After graduation Luostarinen started his career as international business agent. He became Professor of International Marketing at the Helsinki School of Economics from 1983 to 2003, director of its International Trade Research Center, and its Vice-Rector from 1992 to 1996. He also lectured at the Helsinki University of Technology and at the University of Vaasa.

From 2003 to 2011 he Luostarinen was chairman of Biohit. He has also been President of the European International Business Academy (EIBA), Regional Chairman of Europe for the US International Business Academy, and international business expert in the various UN organizations and ministries. He served on the boards of several other companies.

He died on 24 November 2017 at the age of 77.
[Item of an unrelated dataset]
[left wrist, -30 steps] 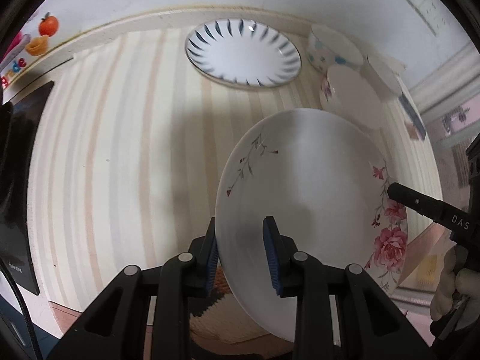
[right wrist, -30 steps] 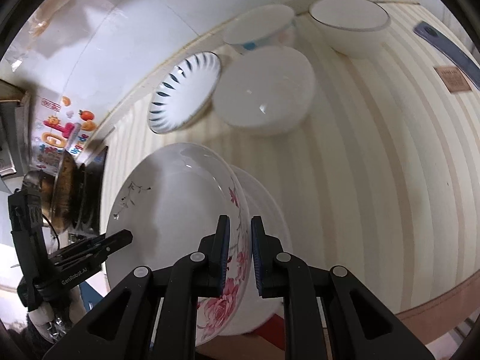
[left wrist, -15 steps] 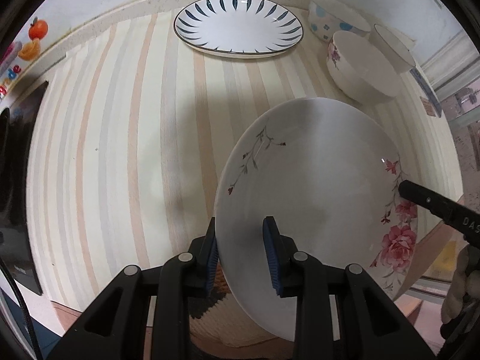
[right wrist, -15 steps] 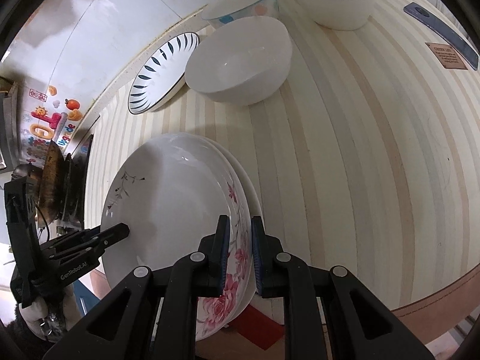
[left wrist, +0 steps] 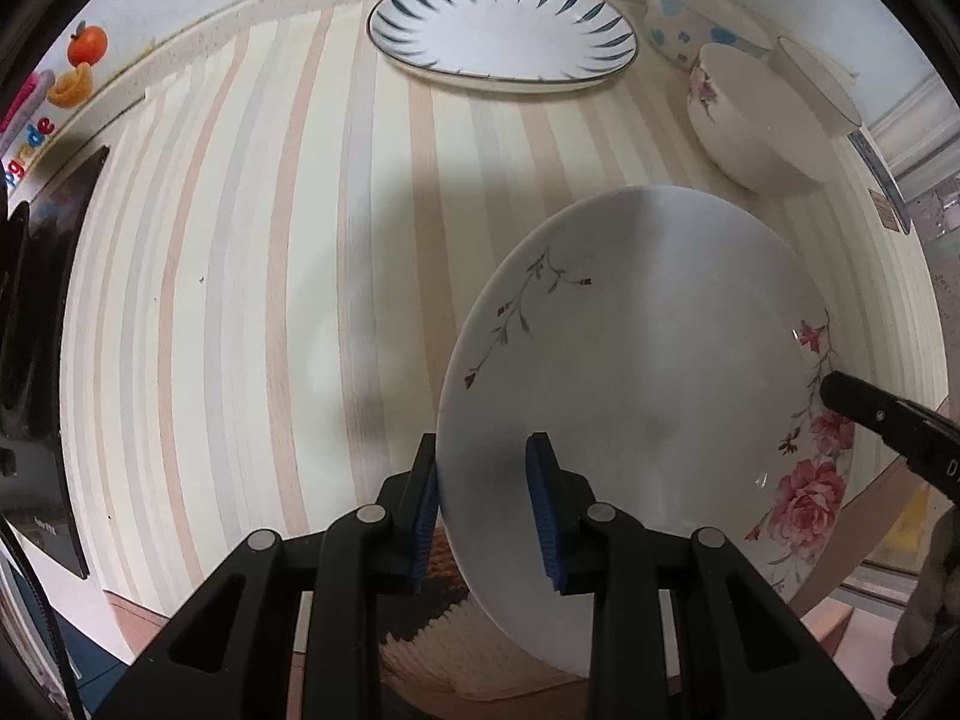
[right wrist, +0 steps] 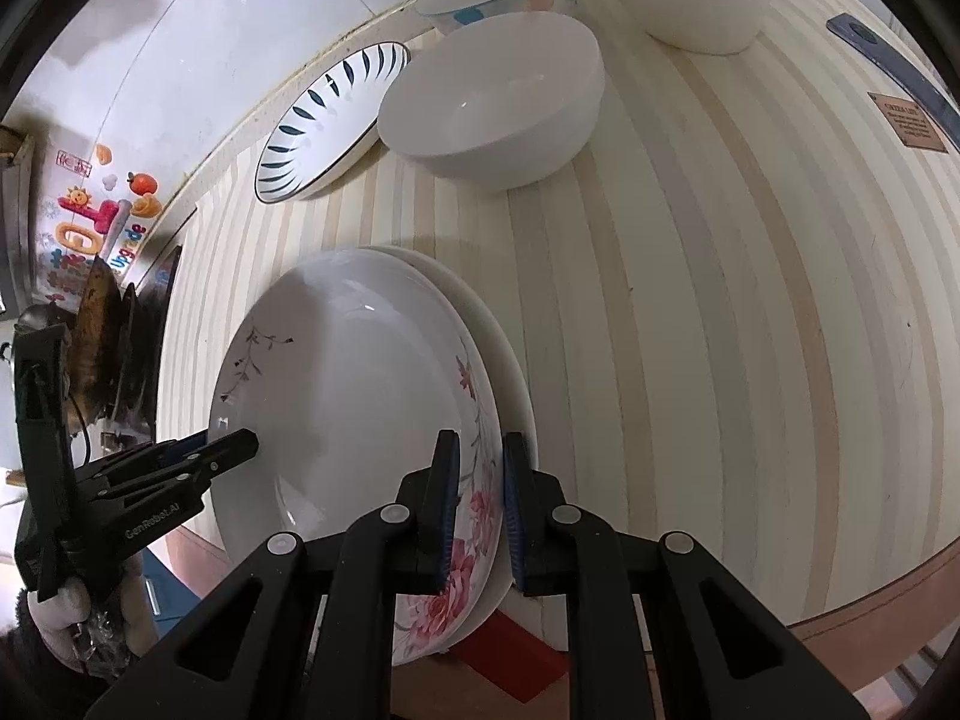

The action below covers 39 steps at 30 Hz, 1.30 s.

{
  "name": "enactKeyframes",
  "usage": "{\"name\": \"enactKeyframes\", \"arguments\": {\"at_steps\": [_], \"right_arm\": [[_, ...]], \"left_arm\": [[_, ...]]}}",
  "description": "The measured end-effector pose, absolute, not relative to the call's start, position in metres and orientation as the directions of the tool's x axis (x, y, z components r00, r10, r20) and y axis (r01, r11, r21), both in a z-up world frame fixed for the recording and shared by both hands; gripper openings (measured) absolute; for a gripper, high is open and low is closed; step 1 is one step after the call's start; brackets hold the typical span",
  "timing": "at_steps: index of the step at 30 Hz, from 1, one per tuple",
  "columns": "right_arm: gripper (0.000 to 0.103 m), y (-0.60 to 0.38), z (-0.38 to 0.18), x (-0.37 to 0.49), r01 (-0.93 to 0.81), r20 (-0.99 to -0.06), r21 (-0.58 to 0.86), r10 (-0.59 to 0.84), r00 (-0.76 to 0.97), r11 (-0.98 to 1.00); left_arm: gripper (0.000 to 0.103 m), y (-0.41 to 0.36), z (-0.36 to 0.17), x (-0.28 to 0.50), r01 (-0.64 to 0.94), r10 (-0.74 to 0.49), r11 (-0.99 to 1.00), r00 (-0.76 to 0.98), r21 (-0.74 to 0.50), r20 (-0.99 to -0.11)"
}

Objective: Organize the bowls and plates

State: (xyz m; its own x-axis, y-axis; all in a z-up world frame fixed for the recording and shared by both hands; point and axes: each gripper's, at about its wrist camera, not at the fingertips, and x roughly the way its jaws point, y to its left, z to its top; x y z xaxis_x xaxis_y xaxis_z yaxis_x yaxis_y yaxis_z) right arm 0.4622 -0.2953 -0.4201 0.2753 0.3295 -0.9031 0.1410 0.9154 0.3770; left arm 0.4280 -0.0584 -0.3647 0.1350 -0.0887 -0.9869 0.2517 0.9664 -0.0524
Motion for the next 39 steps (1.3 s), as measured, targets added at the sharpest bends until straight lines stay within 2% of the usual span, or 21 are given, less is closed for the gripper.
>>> {"name": "enactKeyframes", "arguments": {"at_steps": [17,23,29,33,36,39], "right_arm": [[0.02,-0.291,-0.413,0.471,0.154,-0.937,0.323,0.292,0.192,0.934],[0.022,-0.297,-0.399,0.466,0.172,-0.941,0.323,0.297,0.163,0.931],[0.023,-0.291,-0.362,0.472,0.138,-0.93,0.344,0.317,0.186,0.929],[0.035,-0.287,-0.334,0.497,0.126,-0.906,0.391,0.358,0.225,0.912],[0.045,-0.282,-0.318,0.532,0.113,-0.888,0.42,0.382,0.255,0.9],[0.047,-0.277,-0.313,0.578,0.1,-0.881,0.422,0.381,0.281,0.901]], "left_arm": [[0.025,-0.067,-0.361,0.437,0.236,-0.081,0.97,0.069,-0.062,-0.994],[0.026,-0.065,-0.34,0.438,0.236,-0.123,0.965,0.027,-0.113,-0.992],[0.026,-0.064,-0.302,0.451,0.245,-0.189,0.955,0.063,-0.168,-0.98],[0.027,-0.06,-0.273,0.474,0.236,-0.236,0.95,0.122,-0.203,-0.964],[0.032,-0.055,-0.256,0.505,0.215,-0.249,0.954,0.183,-0.208,-0.951],[0.035,-0.044,-0.259,0.556,0.17,-0.23,0.966,0.237,-0.193,-0.944]]}}
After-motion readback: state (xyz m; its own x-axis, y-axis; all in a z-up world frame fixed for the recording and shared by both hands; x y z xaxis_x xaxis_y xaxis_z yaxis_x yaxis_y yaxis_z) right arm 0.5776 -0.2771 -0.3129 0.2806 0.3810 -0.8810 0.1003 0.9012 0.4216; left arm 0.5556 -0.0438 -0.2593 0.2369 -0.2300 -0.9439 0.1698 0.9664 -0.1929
== Selected publications ==
- Welch, Lawrence S., and Reijo Luostarinen. Internationalization: evolution of a concept. Graduate School of Management, Monash University, 1988.
- Luostarinen, Reijo, and Lawrence Welch. International business operations. KY Book Store, 1990.
- Luostarinen, Reijo. Internationalization of the Firm. Helsingin kauppakorkeakoulu, 1994.

Articles, a selection:
- Welch, Lawrence S., and Reijo K. Luostarinen. "Inward-outward connections in internationalization." Journal of International Marketing (1993): 44–56.
- Korhonen, Heli, Reijo Luostarinen, and Lawrence Welch. "Internationalization of SMEs: Inward-outward patterns and government policy." MIR: Management International Review (1996): 315–329.